WOULD PROHIBIT TRIAL

 

In speaking of the cases W. A. Holzheimer, attorney for Mrs. Creffield, said:

“While I will not state as an absolute fact at this time that such action will be taken, yet it appears to me that it would be much more sensible that a writ of prohibition would lie preventing the state from trying two insane persons than for the state to attempt to prevent the court from disposing of the cases as he declares he intends to do. In following the law, and the commission as appointed, for the commissioners are officers of the court whose findings must be legal ones, and they become an order of the court. If this commission had found the people sane it would not preclude the court from trying them for murder, but finding them insane, there is no law that will allow of their being tried.”

 

One of the members of the commission who examined the two women stated to a reporter for the Post-Intelligencer last night that one of the many authorities upon which the commission based its report bears so directly on the subjects as to give the idea that the opinion might have been based on the exact cases in question.
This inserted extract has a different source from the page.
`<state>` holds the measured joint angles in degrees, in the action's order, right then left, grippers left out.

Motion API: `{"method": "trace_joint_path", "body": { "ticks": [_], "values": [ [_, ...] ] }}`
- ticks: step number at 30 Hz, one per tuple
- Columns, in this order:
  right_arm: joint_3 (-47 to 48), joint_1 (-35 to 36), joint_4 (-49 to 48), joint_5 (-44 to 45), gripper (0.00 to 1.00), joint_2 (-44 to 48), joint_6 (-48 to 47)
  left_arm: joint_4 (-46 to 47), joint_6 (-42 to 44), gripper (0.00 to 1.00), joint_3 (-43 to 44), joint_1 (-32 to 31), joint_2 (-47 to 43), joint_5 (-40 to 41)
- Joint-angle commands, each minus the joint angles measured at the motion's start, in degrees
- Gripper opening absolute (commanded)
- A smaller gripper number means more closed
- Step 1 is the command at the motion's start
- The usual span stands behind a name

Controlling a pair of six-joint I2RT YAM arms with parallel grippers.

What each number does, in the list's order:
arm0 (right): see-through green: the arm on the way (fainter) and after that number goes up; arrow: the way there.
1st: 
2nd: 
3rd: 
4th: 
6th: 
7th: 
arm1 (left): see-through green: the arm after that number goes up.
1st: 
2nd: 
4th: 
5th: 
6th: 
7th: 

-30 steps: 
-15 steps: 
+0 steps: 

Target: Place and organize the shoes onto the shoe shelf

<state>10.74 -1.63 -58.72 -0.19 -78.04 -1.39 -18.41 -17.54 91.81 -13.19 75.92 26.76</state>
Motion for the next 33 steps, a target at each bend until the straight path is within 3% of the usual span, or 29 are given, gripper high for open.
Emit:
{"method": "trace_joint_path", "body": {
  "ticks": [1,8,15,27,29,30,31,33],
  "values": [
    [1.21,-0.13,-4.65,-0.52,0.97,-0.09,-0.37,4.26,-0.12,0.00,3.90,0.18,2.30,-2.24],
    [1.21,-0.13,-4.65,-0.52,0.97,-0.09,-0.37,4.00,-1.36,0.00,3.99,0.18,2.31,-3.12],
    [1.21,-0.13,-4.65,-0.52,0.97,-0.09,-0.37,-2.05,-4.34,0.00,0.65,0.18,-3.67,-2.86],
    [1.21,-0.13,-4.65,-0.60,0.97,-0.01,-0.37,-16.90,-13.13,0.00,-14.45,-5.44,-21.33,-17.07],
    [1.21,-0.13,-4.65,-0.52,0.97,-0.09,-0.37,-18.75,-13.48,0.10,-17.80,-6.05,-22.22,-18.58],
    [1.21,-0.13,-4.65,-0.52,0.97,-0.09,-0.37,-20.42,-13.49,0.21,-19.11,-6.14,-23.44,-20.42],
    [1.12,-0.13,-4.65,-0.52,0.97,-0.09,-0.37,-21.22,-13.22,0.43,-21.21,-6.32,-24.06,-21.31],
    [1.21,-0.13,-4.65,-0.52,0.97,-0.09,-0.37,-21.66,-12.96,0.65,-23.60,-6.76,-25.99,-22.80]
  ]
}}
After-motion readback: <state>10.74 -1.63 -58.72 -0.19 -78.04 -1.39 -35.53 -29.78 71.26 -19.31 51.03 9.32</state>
This authority, “Berkeley on (illegible) Mental Diseases,” says in speaking of paranoia, the disease which the commission found the women to be suffering:

 

MEDICAL AUTHORITY

 

“Women are more frequently affected than men. In youth the patients are more noticeably deficient; they are apt to run after fancies or are terrified by night visions. Often they undertake long fasting, attend revival meetings, become excitable and uncontrollable. • • • To attend churches and listen to exhortations is to them the elixir of life. No reasoning can undermine their foundations, and although opposition and ridicule may for the moment make the patient doubt the correctness of their conceptions, certainty returns after an hour of reflection. These persons support their illogical misconceptions by diligent reading of the Bible, misapplying passages to their individual aims. • • • The slightest opposition calls forth the powers of wrath and the opposer is denounced as the child of the devil. • • • Patients of this class are, as a rule, found unbearable and soon find their way behind the walls of an institution. There the delusions continue and the loss of liberty is regarded as a consequence of their holiness and the institution as a place of martyrdom. • • • Comparatively few of these patients are really dangerous as long as they are unopposed, though occasionally one receives the command of God to destroy the life of some sinful individual. • • • The medical treatment of this form of paranoia is, so far as any hope of cure is concerned, without avail.”